Continuing denial of opportunity combined with the anonymity of city life, is destroying the social pressure to abstain from crime. The riots of the mid-sixties showed one possible outlet for the deep frustration and hatred felt by young blacks in the cities--the same group that is already responsible for a large proportion of serious crime. In New York City predatory "rat packs" of juveniles roam the city. They justify what they do as "getting even," and the thought that their victims are human beings with lives and feelings of their own seems foreign to them.

It would be a tragic mistake to assume that we can look to the law enforcement system to control crime if other restraints disappear. To understand this we need only look at the situation from the point of view of the potential criminal. The odds against the police catching the average burglar--either at the scene or later--are probably no better than 50 to 1. And if he is arrested, he has a good chance of having his case dropped or of being put on probation. A middle-class citizen with a reasonably comfortable life may be deterred by these odds: he has too much to lose. But 25 million people in the United States live below the officially defined poverty line. In a society where television commercials are constantly reminding us that every self-respecting American should be driving a new car and flying off for a Caribbean vacation, crime may seem like the only good bet for those whose lives are little more than a struggle to survive.

Even if we double or quadruple the effectiveness of law enforcement (and there is no reason to think we can) and reduce the odds proportionately it may still be a good bet. Crime will be a worse gamble only when people have decent enough lives on the outside so they are unwilling to risk arrest and conviction.

The view that the level of crime is determined less by law enforcement than by the extent to which we make life worthwhile for those at the bottom of the economic and social ladder is not a partisan one. Five years ago the Crime Commission, which included such staunch conservatives as William Rogers, currently Secretary of State, and Lewis Powell, one of President Nixon's most recent appointees to the Supreme Court, unanimously reported that the Commission

...has no doubt whatever that the most significant action that can be taken against crime is action designed to eliminate slums and ghettos, to improve education, to provide jobs, to make sure that every American is given the opportunities and freedoms that will enable him to assume his responsibilities.

The country seems to be proceeding on the contrary assumption. In a two year period when federal appropriations for the Law Enforcement Assistance Administration program increased from $270 million to $700 million, funds for the federal juvenile-delinquency programs were cut from $15 to $10 million. Against the background of the tremendous increase in crime committed by blacks, whatever notions of fiscal soundness or social justice are thought to underlie the Administration's apparent acceptance of Daniel P. Moynihan's proposal for "benign neglect" of blacks, that policy seems almost certain to have disastrous effects on crime.

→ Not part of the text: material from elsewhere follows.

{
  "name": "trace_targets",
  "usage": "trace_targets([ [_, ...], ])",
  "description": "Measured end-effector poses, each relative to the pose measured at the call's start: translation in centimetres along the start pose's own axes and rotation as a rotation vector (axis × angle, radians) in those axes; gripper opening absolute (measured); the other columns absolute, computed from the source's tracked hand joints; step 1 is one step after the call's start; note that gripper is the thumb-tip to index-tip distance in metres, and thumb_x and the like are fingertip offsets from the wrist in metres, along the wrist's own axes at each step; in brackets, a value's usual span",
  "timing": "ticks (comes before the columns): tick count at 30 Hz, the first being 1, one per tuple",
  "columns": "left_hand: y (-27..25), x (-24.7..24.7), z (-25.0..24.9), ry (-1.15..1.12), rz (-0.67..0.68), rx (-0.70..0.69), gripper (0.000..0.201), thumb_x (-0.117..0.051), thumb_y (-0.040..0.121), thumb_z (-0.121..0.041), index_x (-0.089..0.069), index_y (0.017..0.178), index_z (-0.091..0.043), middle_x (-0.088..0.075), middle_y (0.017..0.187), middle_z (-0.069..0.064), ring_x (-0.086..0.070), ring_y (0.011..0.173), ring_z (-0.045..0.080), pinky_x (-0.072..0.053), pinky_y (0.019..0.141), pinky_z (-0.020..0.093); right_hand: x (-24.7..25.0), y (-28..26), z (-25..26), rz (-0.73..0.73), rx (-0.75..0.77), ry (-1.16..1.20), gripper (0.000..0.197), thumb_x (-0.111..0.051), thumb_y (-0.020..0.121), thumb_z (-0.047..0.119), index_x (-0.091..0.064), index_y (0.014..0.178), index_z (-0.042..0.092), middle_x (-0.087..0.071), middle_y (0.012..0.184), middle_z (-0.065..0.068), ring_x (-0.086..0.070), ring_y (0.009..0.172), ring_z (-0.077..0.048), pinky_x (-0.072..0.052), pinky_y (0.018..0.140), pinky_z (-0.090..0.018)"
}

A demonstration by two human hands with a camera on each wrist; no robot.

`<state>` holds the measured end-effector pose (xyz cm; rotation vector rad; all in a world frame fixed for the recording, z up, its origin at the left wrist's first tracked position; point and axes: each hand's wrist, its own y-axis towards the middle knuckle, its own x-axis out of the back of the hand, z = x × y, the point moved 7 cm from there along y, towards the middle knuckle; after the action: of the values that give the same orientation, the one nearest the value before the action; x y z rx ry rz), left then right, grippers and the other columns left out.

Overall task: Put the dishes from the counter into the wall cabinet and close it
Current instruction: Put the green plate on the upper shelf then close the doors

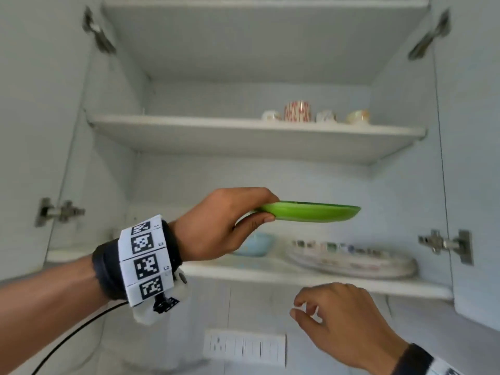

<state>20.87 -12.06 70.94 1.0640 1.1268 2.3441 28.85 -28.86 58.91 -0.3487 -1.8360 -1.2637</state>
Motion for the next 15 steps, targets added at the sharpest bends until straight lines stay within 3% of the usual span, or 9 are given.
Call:
trace_targets([
  [4, 3.6, 3.3, 4.0, 0.132, -0.08, -0.042, 0.022, -0.049, 0.099, -0.026, -0.062, 0.107, -0.01, -0.063, 0.089, -0.003, -0.058, 0.075, 0.017, -0.048, 0.068, 0.032, 5.0, 5.7, -0.3, -0.27, 0.062, -0.061, 0.037, -0.042, 0.079, 0.067, -0.062, 0.1, 0.044, -0.063, 0.096, 0.026, -0.062, 0.087, 0.001, -0.049, 0.065, -0.026],
  [8, 6.5, 6.6, 8.0, 0.251, -0.153, -0.07, 0.022, -0.05, 0.098, -0.028, -0.062, 0.106, -0.012, -0.064, 0.087, -0.003, -0.059, 0.074, 0.018, -0.047, 0.067, 0.03, 9.8, 11.3, -1.0, -0.464, 0.104, -0.171, 0.038, -0.046, 0.081, 0.065, -0.059, 0.111, 0.046, -0.053, 0.116, 0.027, -0.052, 0.102, -0.001, -0.048, 0.065, -0.025],
  [12, 9.0, 10.1, 13.0, 0.324, -0.253, 0.01, 0.02, -0.051, 0.097, -0.03, -0.061, 0.102, -0.014, -0.058, 0.078, -0.01, -0.05, 0.065, 0.001, -0.036, 0.061, 0.008, 13.8, 17.6, -2.4, -0.518, 0.101, -0.196, 0.057, -0.043, 0.086, 0.067, -0.042, 0.137, 0.042, -0.038, 0.146, 0.008, -0.04, 0.127, -0.015, -0.048, 0.091, -0.036],
  [15, 10.5, 11.8, 17.1, 0.376, -0.274, 0.073, 0.02, -0.05, 0.095, -0.029, -0.06, 0.101, -0.014, -0.053, 0.074, -0.012, -0.049, 0.063, -0.008, -0.034, 0.059, 0.007, 16.1, 22.0, -4.2, -0.546, 0.057, -0.221, 0.066, -0.04, 0.086, 0.069, -0.028, 0.145, 0.042, -0.025, 0.156, 0.003, -0.027, 0.139, -0.02, -0.036, 0.107, -0.041],
])
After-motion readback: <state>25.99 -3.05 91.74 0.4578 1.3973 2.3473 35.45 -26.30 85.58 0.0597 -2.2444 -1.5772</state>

The Crime Commission's final conclusion was that "controlling crime in America is an endeavor that will be slow and hard and costly. But America can control crime if it will." At that time I thought there was hope for changes that would both strengthen the agencies of criminal administration and reduce the injustices that underlie much crime. I still do not believe that we have to settle for a society where we live in fear of each other. But today, I find it hard to point to anything that is being done that is likely to reduce crime even to the level of five years ago.


Copyright 1972 by James Vorenberg. All rights reserved.
The Atlantic Monthly; May 1972; The War on Crime: The First Five Years.